Monday was a good example of that, and the overnight into Tuesday has reinforced that attitude.
The beans are trading on their own now, and the corn is staggering. Monday, the March soybean futures got back to the new recent high of 10.30, repeating the April 9 high. That is now $1.33 above the low trade the day before the report, quite a move! It is nearly $2 above the recent low of 8.38 1/4 just back on March 2.
It is also getting close to the congestion point on the chart back in January in the 10.40s, with the high of 10.69 very briefly on Jan. 12. That came from a reaction to the USDA Inventory Report.
Soybean surprise
The soybean surprise from March 31 was that we were going to plant several million acres fewer soybeans than the trade had anticipated. At the same time, we were only going to cut corn acres 1 million instead of the 3 million a lot of traders anticipated.
The main surprise was that bean number. The secondary surprise was that the corn still went higher, following the beans.
March corn futures made the recent low on March 2 at 3.44 1/2, then bounced to 4.03 3/4 by the 23rd. Anticipating bad news, the traders took the March to a low of 3.76 3/4 the day before the report. On report day we zoomed to 4.06, then made a recent high of 4.07 1/2 on April 2.

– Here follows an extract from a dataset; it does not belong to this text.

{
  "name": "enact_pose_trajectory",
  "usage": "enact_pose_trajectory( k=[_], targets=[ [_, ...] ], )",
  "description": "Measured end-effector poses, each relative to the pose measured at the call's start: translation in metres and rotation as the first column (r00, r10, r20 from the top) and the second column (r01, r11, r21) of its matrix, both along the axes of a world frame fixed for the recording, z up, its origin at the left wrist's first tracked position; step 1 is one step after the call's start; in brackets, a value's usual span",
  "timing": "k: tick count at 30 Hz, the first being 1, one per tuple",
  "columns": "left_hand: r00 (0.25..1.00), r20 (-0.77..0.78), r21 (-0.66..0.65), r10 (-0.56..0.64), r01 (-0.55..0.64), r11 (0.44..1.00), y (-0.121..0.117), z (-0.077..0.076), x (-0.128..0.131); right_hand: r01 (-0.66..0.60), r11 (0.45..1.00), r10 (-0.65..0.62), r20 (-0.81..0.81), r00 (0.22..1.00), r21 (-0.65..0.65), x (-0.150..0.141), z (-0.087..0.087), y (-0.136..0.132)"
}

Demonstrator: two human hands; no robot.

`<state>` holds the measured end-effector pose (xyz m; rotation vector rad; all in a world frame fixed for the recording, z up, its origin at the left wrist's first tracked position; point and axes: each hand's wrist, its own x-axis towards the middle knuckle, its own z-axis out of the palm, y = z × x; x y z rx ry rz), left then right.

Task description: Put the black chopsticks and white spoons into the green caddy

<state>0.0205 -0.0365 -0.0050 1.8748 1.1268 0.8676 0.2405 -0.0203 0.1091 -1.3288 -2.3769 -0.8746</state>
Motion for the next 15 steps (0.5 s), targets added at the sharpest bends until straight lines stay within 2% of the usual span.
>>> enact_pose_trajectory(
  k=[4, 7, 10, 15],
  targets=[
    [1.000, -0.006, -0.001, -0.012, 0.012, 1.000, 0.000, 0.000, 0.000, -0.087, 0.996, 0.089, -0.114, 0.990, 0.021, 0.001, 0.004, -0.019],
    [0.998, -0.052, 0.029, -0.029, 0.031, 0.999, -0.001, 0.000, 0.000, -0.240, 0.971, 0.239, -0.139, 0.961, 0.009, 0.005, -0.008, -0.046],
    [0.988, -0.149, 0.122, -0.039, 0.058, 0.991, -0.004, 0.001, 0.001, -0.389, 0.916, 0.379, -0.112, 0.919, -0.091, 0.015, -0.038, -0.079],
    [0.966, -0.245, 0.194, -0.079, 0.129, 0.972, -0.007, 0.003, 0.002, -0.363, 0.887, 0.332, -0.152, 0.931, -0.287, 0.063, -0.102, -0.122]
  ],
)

That was a 63-cent gain in exactly a month.
What’s corn worth?
March corn traded eight consecutive days above $4, but that is over. Monday we made a low at 3.83.
Now comes the time when we have to decide what corn is really worth. The more times it trades at the same level, just above $4, the harder the ceiling on the charts becomes, and this is starting to feel like a hard ceiling.
You can always tell when the top is in. That is when the farmers all move their targets higher!
And, just to add insult to injury, the hardest job this spring is not buying corn. It is finding a home for it. I have turned down 40 trucks in the last two weeks just because the homes are all staying full of local farmer corn in central Pa.